Sobre a experiência de viajar sem companhia, Daiane destacou a liberdade que reivindicou enquanto mulher. Além disso, vê no voluntariado uma oportunidade de viver, intensamente, os locais que visita. Passa de 15 dias a um mês, em média, em cada cidade. Hospedagens simples, convivendo com os moradores locais, os ares são mais de imersão e menos de turismo. E Daiane só vê pontos positivos nisso.
Cada lugar tem uma história muito grande, vivo praticamente uma história a cada mês, tudo isso é muito lindo. Faço tudo que eu pensava que não podia fazer, registrar tudo isso em pintura é o ideal pra mim. Não há outro jeito tão genuíno", acredita.

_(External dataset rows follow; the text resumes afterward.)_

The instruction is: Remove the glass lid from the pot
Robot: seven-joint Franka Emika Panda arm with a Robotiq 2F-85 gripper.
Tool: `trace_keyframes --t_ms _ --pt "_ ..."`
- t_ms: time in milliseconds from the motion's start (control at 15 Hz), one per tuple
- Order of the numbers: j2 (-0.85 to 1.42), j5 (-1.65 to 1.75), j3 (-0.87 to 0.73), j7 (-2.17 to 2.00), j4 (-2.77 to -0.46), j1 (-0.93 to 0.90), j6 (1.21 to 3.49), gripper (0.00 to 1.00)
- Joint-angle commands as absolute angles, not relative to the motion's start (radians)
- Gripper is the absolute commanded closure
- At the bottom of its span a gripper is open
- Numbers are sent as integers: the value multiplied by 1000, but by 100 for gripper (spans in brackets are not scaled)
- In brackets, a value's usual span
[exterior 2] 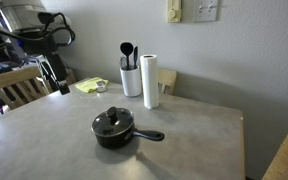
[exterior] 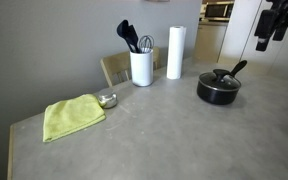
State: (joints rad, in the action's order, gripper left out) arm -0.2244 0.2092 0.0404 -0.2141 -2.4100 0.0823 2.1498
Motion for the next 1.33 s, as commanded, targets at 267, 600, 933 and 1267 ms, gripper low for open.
trace_keyframes --t_ms 267,600,933,1267 --pt "-82 239 -128 177 -2311 56 2253 0" --pt "-37 193 -171 381 -2276 74 2292 0" --pt "38 168 -166 465 -2219 87 2308 0" --pt "103 149 -140 576 -2185 85 2343 0"
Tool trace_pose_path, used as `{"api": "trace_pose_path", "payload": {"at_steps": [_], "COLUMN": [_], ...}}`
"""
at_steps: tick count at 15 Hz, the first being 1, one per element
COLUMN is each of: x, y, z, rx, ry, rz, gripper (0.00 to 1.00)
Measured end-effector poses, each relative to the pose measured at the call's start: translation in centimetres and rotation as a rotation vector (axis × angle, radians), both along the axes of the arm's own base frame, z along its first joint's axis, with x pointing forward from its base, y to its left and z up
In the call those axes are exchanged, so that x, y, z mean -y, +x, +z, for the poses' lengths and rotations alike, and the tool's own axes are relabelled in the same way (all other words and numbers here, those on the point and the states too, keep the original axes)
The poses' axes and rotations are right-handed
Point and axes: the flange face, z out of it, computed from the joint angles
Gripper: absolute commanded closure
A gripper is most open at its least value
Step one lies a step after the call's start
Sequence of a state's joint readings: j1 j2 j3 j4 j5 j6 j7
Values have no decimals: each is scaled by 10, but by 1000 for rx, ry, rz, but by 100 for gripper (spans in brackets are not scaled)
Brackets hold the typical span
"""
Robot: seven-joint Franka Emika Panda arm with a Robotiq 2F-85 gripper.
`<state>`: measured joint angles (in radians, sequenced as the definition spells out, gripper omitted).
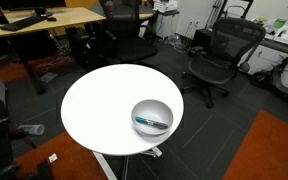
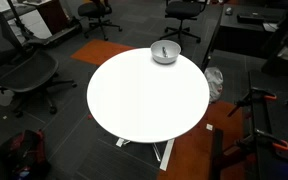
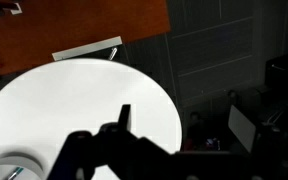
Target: Pick the marker from the bowl and put it on the table
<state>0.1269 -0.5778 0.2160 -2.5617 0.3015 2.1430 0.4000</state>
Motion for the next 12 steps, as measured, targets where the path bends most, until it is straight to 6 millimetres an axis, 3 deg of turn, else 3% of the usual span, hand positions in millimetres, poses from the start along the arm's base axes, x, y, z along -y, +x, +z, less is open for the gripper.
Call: {"api": "trace_pose_path", "payload": {"at_steps": [8,12], "x": [1,16], "y": [0,7], "z": [0,4], "rx": [1,8], "ry": [-2,1], "rz": [-1,-36], "gripper": [0,0]}}
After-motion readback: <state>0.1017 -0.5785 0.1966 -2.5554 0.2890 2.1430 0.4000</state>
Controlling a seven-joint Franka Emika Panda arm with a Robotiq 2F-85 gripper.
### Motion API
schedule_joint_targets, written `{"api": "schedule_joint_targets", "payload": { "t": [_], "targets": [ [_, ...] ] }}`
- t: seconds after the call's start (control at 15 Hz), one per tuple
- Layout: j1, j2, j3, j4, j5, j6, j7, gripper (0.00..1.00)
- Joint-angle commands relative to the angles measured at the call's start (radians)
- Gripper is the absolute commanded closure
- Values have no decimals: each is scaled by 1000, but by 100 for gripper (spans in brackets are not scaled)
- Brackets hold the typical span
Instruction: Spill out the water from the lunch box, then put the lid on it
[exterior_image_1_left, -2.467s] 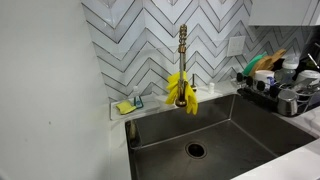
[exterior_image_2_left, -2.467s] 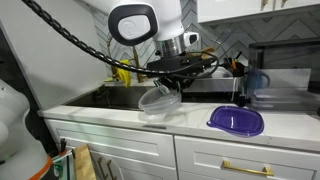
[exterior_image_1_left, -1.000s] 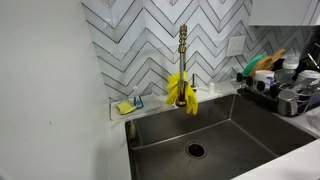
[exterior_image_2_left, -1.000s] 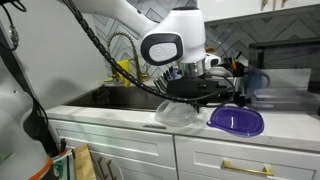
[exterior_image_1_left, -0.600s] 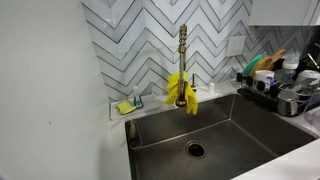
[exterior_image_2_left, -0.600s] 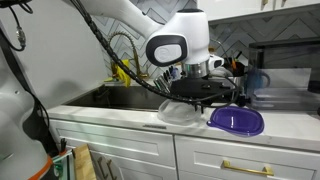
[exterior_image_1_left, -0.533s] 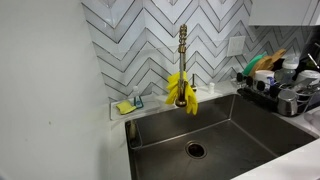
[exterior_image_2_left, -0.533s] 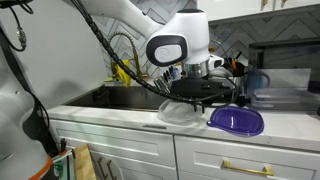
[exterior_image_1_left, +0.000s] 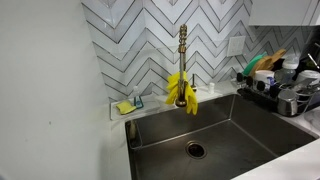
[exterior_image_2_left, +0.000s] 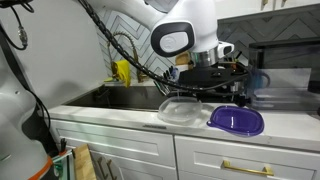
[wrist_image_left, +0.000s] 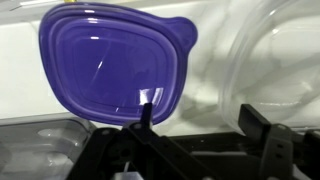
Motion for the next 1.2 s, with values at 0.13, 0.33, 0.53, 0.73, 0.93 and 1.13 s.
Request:
{"api": "schedule_joint_targets", "payload": {
  "t": [0.13, 0.33, 0.53, 0.73, 0.93, 1.13],
  "targets": [
    [-57, 69, -28, 42, -181, 49, 159, 0],
    [-78, 103, -39, 54, -267, 58, 270, 1],
    [-98, 134, -14, 75, -216, 28, 282, 0],
    [-108, 162, 19, 85, -163, 21, 264, 0],
    [-119, 183, 60, 106, -90, 11, 237, 0],
    [-131, 205, 87, 130, -45, 15, 219, 0]
  ]
}}
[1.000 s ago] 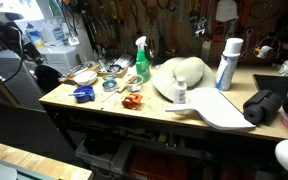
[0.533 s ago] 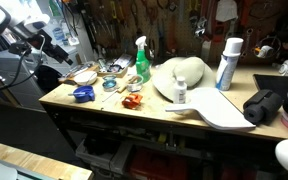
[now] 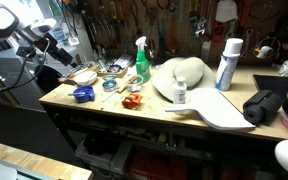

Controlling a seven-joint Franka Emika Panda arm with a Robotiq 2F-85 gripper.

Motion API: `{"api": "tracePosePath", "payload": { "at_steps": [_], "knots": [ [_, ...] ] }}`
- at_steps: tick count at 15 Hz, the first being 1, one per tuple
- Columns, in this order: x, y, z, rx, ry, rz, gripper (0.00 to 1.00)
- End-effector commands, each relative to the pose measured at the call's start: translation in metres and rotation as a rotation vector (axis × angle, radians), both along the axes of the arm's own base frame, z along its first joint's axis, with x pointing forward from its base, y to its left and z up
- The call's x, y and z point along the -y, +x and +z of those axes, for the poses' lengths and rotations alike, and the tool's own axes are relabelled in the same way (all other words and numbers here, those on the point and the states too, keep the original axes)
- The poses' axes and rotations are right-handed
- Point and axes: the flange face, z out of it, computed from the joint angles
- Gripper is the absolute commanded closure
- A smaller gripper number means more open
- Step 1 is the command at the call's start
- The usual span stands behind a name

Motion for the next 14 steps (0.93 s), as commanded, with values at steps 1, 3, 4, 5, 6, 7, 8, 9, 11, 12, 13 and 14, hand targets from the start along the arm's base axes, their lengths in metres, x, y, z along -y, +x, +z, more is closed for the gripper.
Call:
{"api": "tracePosePath", "payload": {
  "at_steps": [1,3,4,5,6,7,8,9,11,12,13,14],
  "knots": [
    [0.003,0.018,-0.016,0.015,-0.025,0.033,0.00],
    [0.008,0.037,-0.031,-0.044,-0.053,0.138,0.00],
    [0.013,0.049,-0.040,-0.077,-0.051,0.184,0.00],
    [0.018,0.055,-0.044,-0.103,-0.062,0.202,0.00],
    [0.024,0.062,-0.045,-0.121,-0.083,0.212,0.00],
    [0.032,0.070,-0.046,-0.146,-0.099,0.198,0.00],
    [0.038,0.078,-0.048,-0.195,-0.081,0.174,0.00],
    [0.042,0.085,-0.051,-0.238,-0.057,0.157,0.00],
    [0.051,0.095,-0.051,-0.328,-0.012,0.124,0.00],
    [0.055,0.098,-0.049,-0.375,0.018,0.113,0.00],
    [0.051,0.086,-0.049,-0.306,-0.026,0.116,0.00],
    [0.054,0.091,-0.047,-0.316,-0.022,0.114,0.00]
  ]
}}
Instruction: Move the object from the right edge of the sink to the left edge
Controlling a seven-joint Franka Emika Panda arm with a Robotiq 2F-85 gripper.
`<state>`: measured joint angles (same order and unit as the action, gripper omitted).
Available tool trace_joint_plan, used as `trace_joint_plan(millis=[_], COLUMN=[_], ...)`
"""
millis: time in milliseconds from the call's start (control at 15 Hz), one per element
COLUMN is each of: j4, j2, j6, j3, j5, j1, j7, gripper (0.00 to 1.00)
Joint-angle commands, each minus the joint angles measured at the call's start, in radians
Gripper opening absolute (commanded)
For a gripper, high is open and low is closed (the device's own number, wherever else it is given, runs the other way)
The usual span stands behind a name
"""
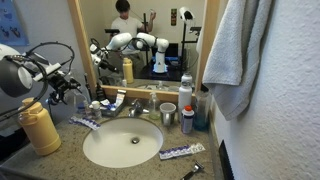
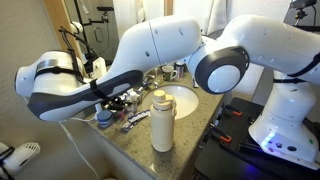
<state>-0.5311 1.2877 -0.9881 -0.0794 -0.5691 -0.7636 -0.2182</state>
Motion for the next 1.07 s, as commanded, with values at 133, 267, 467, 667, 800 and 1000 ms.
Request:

Na capital paraibana ela está pela segunda vez. A primeira foi em dezembro, quando teve a oportunidade de expor suas pinturas pela primeira vez no hostel em que esteve hospedada, em Manaíra. Pouco mais de um mês depois decidiu voltar, construir novas memórias e dar vazão à novas obras.
Dona do hostel em que Daiane está hospedada, Marina acredita que os intercambistas nunca substituem funcionários. Ela utiliza plataformas que unem esses dois perfis: quem quer receber e quem quer oferecer um serviço, tudo bem regulamentado. Ela tem sua equipe fixa formada por funcionários e estagiários, e a troca de hospedagens por serviços oferecidos pro viajantes vem, para ela, como algo que agrega experiência para ambas as partes.
"São pessoas de áreas diferentes, isso soma muito pra gente naquele tempo em que a pessoa está passando uma temporada do seu circuito de viagem conosco. A gente ensina e aprende com as visões de mundo diferentes. Meu voluntário vem pra somar, nunca pra substituir um trabalhador", explica a proprietária.
A experiência em João Pessoa teve um ponto diferente para Daiane, foi na capital paraibana que ela voltou a ter contato com o que chama de cidade grande. Os últimos meses foram em cidades pequenas, viagens recheadas de cenários minimalistas em termos de extensão de tudo. Foi na Paraíba que o sentido da capital voltou a se impor sobre Daiane, e tudo isso na mesma medida que se sentiu acolhida.
“É uma cidade tranquila, muito boa de ficar mais tempo. A gente vai ficando e não quer mais sair, em João Pessoa tem estrutura para receber qualquer tipo de gente”, relata a viajante.
Em João Pessoa sua principal memória foi de um dia de sol na praia do Bessa, ela registrou o trabalho em vídeo.
Apesar dos contornos chamarem atenção de quem passa pelo hostel, Daiane acredita que são íntimos a ponto de ainda estar perdida quanto ao futuro de sua arte. São obras pessoais, recentes, produtos de uma pandemia cujo isolamento impulsionou um autoconhecimento sem volta.
“Eu pretendo viver de arte, a viagem é meu pontapé. Eu tô no início e tô vendo o que a arte tem pra me dar, as viagens estão sendo isso pra mim. A pintura me ajuda a selecionar fotos e momentos, ressalta minha passagem em cada lugar”, desabafa Daiane.
As pinturas de Daiane ficam expostas até este domingo (16) no Slow Hostel, localizado no bairro Manaíra, em João Pessoa.